Exercise
Look through the material below. Copy each line that contains the string "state".

Material provided

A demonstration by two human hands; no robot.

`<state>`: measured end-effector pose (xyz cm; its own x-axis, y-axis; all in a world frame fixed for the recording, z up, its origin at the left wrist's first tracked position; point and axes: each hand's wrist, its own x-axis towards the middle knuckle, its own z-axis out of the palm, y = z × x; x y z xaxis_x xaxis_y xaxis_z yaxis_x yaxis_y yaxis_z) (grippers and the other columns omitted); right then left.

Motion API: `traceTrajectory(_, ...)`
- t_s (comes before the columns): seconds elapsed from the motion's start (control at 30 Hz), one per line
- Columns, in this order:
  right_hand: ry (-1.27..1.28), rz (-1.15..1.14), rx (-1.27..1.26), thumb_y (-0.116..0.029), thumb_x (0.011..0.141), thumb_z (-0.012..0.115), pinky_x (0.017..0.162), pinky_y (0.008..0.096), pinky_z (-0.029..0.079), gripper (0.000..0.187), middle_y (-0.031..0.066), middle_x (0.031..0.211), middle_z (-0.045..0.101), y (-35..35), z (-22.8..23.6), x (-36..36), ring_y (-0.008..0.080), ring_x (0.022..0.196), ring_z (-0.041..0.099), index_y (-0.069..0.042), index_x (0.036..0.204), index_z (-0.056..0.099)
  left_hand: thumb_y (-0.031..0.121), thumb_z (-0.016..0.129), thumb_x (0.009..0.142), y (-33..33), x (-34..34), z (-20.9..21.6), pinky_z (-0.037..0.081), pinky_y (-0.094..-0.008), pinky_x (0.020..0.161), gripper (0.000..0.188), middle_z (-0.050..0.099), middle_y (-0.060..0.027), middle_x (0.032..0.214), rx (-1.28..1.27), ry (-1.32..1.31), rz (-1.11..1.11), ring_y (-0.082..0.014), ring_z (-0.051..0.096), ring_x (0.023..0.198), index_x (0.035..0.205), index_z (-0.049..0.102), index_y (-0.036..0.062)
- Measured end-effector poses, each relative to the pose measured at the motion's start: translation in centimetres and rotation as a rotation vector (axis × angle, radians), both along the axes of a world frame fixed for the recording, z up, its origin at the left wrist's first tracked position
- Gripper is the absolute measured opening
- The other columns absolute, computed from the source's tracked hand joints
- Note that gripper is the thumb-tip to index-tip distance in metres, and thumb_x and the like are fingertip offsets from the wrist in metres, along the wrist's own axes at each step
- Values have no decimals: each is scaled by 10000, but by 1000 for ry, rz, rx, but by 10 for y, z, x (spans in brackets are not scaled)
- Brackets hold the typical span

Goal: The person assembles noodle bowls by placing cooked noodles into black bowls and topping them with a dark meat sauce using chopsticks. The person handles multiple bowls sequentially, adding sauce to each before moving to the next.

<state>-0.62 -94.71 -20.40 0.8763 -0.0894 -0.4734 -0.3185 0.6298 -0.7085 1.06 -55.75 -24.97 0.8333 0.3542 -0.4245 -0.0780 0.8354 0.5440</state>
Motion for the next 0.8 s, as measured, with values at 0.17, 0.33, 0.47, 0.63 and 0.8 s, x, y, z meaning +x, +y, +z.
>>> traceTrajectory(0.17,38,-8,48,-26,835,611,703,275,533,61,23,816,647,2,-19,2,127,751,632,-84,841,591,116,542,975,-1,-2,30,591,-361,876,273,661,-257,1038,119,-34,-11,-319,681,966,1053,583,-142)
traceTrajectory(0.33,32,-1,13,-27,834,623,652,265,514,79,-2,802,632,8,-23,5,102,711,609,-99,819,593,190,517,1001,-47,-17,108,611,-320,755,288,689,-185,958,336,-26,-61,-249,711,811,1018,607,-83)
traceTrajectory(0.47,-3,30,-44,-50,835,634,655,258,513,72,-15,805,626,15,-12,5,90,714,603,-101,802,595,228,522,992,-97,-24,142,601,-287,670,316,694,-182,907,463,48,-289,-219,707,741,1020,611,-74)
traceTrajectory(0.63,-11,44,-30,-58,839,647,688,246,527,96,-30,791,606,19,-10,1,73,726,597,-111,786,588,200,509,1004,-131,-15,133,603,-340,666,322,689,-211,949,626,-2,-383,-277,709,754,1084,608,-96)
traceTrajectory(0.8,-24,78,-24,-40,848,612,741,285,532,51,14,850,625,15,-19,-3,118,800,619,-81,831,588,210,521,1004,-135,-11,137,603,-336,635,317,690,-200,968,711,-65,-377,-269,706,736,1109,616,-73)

Completed task
`<state>`: measured end-effector pose (xyz cm; its own x-axis, y-axis; all in a world frame fixed for the recording, z up, its origin at the left wrist's first tracked position; point and axes: each hand's wrist, its own x-axis towards the middle knuckle, its own z-axis out of the palm, y = z × x; x y z xaxis_x xaxis_y xaxis_z yaxis_x yaxis_y yaxis_z) (grippers and the other columns omitted); right then left.
<state>-0.62 -94.71 -20.40 0.8763 -0.0894 -0.4734 -0.3185 0.6298 -0.7085 1.06 -55.75 -24.97 0.8333 0.3542 -0.4245 -0.0780 0.8354 0.5440</state>

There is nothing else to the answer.